This seems to please Uncle Wayne; he hums in thought and pauses to take a gulp of his water.
"You ever call him that? Well not out loud ‘course, Eddie woulda dropped you by now if you did. You ever think it?" His eyes narrow, scrutinizing Steve with such a severity he thinks he might be sick.
"No! I didn’t even know until…I'm not like my father. I don't want to be like him!” He sighs deeply, and just goes for it. “But fuck this man, I don't want to be like this either! I'm...I'm scared, and I’m confused, and I just want life to be easy god dammit! After everything I’ve been through...why can't it just be easy!?" He’s aware that he’s started crying, but he also knows in the back of his mind that Uncle Wayne wouldn’t judge him for something as human as crying.

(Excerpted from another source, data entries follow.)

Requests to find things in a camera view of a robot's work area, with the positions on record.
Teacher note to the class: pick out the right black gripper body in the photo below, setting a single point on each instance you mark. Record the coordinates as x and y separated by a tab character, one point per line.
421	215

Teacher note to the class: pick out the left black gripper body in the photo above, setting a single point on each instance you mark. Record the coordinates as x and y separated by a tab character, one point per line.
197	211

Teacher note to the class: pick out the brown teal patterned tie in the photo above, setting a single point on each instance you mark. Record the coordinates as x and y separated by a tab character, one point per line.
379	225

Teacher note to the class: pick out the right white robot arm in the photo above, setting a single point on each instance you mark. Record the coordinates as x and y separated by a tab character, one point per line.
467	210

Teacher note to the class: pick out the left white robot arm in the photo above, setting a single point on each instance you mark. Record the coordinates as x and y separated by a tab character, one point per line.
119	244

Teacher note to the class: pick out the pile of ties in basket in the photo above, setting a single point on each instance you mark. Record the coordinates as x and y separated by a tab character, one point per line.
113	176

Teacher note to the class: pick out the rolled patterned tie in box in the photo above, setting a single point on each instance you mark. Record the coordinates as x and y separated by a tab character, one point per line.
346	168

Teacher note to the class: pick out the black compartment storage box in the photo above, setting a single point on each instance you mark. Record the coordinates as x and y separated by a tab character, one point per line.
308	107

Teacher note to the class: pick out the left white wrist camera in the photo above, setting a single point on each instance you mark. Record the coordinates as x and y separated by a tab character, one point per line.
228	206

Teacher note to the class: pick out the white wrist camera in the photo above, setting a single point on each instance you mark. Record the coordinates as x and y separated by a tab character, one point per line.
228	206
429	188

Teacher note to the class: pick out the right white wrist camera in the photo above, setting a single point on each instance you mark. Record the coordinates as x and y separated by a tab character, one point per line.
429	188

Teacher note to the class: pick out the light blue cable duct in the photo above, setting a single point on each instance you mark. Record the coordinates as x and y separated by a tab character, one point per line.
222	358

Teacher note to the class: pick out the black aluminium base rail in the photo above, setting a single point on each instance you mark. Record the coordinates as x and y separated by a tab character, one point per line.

"Steve. Life's always gonna be hard. For some, it’s gonna be harder than others. That’s not fair, but you can’t get caught dwelling on that. You can't change how other people think about you, or how they act towards you. The only thing you can control is your own damn self. If you wanna go through life feeling sorry for yourself because you got dealt a shitty hand, that's your prerogative. Just don't go and make it anybody else's problem."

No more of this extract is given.